***** Information given

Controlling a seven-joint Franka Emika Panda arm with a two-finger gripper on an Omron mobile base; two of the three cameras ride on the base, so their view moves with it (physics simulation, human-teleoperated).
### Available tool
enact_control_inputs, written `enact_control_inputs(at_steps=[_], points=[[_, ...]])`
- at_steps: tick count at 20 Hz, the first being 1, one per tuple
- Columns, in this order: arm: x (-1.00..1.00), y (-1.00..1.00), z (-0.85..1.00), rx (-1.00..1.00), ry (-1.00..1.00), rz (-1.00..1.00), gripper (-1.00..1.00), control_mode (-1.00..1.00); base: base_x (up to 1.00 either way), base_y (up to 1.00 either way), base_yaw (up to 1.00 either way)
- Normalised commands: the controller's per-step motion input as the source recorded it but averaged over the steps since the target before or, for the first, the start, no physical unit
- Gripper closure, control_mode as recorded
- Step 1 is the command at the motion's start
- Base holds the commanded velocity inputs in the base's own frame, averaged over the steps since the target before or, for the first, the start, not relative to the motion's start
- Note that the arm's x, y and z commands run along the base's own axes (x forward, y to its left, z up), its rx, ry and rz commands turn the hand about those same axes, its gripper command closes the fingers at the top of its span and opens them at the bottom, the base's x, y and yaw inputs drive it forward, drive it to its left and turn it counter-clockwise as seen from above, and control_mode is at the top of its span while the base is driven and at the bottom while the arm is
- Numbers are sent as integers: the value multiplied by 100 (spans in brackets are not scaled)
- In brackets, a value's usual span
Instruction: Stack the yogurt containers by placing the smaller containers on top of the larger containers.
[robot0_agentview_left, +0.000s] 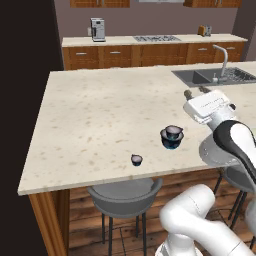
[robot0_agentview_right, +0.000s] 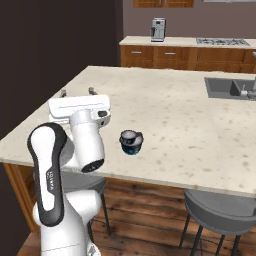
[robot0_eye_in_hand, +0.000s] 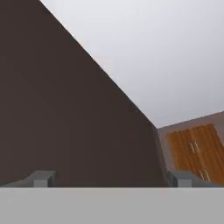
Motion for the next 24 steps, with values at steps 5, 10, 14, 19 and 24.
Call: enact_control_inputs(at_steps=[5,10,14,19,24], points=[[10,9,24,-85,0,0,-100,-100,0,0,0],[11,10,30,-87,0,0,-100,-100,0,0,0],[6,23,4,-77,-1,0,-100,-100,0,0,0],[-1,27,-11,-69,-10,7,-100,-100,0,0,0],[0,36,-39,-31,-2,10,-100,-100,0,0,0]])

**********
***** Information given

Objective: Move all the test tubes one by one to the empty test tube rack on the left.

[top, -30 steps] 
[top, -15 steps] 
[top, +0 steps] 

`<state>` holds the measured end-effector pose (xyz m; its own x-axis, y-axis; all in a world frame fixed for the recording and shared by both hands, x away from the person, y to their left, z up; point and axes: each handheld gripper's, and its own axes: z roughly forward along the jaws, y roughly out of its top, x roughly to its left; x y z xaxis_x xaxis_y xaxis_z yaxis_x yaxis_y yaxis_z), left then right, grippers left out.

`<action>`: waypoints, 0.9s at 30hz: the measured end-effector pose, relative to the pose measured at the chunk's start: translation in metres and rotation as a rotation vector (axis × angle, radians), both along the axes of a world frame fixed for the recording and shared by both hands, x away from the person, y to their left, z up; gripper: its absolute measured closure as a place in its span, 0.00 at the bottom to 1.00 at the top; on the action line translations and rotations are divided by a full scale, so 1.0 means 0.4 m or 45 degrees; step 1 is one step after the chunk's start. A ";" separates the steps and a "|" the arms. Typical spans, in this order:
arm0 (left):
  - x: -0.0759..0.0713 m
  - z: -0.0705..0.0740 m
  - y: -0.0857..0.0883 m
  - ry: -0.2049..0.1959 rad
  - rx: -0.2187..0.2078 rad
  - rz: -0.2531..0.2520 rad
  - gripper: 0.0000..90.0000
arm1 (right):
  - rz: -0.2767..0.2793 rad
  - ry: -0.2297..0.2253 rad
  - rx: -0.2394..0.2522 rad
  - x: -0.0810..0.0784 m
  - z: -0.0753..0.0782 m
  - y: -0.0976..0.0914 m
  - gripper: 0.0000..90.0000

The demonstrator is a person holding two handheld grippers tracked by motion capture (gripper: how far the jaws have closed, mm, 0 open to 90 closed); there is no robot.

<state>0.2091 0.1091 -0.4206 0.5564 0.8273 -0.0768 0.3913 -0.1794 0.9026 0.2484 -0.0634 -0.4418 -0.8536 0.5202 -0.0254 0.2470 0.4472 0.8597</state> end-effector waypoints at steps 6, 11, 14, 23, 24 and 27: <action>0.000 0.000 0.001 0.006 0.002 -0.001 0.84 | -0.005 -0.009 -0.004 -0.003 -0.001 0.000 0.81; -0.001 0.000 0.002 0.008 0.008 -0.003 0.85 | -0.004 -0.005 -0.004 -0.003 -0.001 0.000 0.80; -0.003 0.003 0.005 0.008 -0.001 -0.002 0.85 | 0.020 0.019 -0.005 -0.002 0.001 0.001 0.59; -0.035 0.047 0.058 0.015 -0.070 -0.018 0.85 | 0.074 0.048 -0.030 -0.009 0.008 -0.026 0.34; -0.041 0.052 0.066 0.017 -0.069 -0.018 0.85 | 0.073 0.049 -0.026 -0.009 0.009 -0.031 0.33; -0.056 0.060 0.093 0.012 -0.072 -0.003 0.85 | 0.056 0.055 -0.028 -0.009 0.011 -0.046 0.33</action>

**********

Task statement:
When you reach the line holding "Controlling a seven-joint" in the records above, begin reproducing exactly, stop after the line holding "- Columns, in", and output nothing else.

Written answer:
Controlling a seven-joint Franka Emika Panda arm with a two-finger gripper on an Omron mobile base; two of the three cameras ride on the base, so their view moves with it (physics simulation, human-teleoperated).
### Available tool
enact_control_inputs, written `enact_control_inputs(at_steps=[_], points=[[_, ...]])`
- at_steps: tick count at 20 Hz, the first being 1, one per tuple
- Columns, in this order: arm: x (-1.00..1.00), y (-1.00..1.00), z (-0.85..1.00), rx (-1.00..1.00), ry (-1.00..1.00), rz (-1.00..1.00), gripper (-1.00..1.00), control_mode (-1.00..1.00); base: base_x (up to 1.00 either way), base_y (up to 1.00 either way), base_yaw (up to 1.00 either way)

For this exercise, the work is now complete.